The records ▸
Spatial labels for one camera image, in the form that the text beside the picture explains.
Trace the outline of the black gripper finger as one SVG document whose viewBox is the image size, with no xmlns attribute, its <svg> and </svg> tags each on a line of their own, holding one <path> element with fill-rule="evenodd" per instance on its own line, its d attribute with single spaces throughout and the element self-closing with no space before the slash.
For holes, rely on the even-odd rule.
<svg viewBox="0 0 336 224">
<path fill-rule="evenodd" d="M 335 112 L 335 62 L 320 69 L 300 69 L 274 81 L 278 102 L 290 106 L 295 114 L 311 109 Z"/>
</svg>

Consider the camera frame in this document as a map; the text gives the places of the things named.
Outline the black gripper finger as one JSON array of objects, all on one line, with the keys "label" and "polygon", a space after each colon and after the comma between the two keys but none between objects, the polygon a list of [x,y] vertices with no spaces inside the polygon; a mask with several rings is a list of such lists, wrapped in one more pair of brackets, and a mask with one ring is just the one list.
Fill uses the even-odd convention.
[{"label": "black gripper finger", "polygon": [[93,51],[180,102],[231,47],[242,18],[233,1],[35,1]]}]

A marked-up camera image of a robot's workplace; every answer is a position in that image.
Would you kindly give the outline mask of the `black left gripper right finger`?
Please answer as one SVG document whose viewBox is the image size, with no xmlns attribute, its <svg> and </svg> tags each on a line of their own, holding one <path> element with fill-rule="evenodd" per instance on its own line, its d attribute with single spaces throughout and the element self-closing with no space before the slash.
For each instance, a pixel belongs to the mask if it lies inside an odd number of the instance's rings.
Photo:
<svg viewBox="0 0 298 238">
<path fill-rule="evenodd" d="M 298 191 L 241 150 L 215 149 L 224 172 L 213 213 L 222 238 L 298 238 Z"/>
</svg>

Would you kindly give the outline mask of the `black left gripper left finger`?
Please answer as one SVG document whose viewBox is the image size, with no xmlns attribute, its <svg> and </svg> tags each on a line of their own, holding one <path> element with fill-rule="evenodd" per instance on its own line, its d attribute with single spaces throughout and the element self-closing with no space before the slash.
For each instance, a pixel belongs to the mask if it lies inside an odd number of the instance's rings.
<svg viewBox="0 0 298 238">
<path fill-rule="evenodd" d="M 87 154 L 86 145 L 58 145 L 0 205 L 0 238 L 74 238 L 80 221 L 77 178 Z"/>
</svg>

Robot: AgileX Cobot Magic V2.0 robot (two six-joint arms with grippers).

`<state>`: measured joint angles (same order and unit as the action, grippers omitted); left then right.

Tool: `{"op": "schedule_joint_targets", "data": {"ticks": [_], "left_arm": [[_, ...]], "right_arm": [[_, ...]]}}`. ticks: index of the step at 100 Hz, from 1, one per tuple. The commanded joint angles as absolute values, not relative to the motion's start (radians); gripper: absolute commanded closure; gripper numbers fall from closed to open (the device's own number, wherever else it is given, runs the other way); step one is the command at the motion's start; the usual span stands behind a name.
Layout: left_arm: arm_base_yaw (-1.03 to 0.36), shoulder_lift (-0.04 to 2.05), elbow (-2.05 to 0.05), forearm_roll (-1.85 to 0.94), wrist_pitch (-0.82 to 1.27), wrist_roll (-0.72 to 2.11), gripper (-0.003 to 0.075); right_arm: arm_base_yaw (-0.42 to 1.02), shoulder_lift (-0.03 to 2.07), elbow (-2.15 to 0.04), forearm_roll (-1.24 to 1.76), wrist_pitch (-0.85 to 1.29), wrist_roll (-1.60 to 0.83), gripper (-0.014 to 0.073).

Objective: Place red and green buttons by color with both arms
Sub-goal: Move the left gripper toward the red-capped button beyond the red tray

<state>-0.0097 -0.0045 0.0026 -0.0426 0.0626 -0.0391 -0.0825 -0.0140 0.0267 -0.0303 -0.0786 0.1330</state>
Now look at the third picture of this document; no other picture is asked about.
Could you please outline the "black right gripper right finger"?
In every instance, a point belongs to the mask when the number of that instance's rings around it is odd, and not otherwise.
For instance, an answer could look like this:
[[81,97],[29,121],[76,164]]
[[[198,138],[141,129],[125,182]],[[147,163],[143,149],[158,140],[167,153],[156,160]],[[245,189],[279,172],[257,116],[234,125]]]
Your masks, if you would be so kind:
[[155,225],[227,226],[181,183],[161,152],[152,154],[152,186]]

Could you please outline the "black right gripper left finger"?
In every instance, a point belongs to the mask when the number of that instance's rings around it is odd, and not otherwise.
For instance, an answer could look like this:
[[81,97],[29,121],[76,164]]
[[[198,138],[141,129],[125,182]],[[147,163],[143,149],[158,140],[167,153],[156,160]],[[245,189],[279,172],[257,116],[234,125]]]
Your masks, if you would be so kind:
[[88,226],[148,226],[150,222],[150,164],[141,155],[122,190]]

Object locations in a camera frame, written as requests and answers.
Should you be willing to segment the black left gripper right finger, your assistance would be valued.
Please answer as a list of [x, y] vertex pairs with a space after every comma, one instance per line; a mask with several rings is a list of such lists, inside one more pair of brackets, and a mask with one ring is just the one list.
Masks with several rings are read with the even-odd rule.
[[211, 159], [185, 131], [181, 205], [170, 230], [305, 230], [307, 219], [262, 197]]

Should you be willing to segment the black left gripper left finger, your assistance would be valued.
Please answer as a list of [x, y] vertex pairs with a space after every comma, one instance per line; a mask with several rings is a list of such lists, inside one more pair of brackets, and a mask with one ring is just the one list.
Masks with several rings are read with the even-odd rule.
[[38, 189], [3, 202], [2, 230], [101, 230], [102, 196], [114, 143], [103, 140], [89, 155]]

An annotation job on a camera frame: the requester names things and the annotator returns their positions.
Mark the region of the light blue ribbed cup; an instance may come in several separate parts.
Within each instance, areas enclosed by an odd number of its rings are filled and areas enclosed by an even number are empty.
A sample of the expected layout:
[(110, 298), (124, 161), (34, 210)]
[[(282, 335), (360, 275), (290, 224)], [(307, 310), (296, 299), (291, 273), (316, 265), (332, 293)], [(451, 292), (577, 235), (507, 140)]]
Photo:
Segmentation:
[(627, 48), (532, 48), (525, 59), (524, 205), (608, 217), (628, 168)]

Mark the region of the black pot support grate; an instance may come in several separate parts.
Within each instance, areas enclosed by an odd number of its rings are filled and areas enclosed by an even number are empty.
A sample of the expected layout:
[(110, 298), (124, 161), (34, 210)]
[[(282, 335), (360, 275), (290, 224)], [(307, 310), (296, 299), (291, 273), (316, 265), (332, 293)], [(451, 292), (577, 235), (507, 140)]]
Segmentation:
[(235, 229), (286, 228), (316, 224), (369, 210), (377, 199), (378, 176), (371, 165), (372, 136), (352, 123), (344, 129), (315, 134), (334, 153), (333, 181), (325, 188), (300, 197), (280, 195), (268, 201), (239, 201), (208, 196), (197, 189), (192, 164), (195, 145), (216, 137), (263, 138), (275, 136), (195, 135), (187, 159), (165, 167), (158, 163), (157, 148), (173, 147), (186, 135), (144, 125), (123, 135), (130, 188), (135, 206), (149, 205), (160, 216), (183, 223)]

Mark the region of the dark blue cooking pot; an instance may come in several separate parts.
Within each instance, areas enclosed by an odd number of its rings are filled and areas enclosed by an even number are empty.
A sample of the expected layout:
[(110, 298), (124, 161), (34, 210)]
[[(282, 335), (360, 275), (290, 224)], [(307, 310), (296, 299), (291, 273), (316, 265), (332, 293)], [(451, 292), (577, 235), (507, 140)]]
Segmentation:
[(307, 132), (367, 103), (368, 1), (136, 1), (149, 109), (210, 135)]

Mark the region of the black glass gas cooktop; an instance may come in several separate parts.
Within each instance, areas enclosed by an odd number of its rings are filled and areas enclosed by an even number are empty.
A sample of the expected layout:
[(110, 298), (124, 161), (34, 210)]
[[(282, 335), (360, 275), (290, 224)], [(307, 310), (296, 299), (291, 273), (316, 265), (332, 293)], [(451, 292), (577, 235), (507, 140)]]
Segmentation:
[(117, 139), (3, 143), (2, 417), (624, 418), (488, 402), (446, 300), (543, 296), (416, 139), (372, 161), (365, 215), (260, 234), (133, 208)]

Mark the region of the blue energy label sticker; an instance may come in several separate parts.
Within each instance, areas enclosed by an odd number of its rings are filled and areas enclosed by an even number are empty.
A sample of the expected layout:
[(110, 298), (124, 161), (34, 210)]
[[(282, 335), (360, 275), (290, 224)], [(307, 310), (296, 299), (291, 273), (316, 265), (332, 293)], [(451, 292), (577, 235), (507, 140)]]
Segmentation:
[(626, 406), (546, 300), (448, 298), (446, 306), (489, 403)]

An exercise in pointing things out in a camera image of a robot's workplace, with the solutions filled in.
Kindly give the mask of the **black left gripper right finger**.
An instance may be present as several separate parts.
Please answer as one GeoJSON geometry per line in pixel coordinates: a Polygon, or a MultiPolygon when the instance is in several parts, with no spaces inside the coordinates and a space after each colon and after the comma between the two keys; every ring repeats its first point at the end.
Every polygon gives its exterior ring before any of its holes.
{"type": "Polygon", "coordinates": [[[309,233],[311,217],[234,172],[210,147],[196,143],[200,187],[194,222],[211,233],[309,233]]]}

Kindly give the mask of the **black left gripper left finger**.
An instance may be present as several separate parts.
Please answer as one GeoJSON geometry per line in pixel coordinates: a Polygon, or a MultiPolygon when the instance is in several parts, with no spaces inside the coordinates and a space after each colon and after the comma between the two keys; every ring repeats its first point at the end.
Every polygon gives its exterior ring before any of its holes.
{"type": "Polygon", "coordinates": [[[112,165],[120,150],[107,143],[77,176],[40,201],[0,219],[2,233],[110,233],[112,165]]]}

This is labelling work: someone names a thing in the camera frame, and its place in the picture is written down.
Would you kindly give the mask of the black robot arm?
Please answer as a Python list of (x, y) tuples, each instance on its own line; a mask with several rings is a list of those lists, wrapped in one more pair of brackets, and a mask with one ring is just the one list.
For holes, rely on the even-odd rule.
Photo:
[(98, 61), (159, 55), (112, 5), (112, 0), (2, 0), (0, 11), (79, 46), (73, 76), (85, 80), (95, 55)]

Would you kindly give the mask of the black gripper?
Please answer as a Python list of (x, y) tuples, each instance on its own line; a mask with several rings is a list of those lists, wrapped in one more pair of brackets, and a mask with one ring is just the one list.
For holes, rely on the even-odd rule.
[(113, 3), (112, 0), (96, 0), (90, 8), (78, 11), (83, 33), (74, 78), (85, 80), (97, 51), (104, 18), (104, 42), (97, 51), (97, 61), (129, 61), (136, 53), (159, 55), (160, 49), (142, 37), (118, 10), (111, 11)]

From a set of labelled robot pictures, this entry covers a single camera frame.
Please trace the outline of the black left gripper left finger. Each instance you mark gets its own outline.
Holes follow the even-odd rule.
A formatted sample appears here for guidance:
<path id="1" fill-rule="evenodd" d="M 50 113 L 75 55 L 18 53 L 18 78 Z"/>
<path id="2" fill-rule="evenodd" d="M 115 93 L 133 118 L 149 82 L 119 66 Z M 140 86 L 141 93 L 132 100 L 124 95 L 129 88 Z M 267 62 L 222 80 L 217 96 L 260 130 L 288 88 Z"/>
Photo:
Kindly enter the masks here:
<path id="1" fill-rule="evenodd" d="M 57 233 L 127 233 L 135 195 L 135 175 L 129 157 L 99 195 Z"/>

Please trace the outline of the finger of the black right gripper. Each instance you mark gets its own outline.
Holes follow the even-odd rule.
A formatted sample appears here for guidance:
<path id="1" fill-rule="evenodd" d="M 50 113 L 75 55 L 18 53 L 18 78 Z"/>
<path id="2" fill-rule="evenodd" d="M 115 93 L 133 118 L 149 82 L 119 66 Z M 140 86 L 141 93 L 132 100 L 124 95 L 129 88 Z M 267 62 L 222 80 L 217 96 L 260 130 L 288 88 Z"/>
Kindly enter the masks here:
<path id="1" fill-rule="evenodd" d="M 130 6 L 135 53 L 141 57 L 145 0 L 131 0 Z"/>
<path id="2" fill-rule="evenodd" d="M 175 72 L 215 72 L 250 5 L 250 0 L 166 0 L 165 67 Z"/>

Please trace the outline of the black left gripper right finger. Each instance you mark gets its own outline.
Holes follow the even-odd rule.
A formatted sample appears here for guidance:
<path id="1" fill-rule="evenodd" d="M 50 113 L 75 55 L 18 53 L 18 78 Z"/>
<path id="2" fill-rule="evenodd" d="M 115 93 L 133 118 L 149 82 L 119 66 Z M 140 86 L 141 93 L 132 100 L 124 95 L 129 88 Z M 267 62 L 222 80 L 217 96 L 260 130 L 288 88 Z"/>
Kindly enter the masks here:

Directions for this task ▸
Across the entries above, how many lines include "frame"? State only that number.

Result ▸
5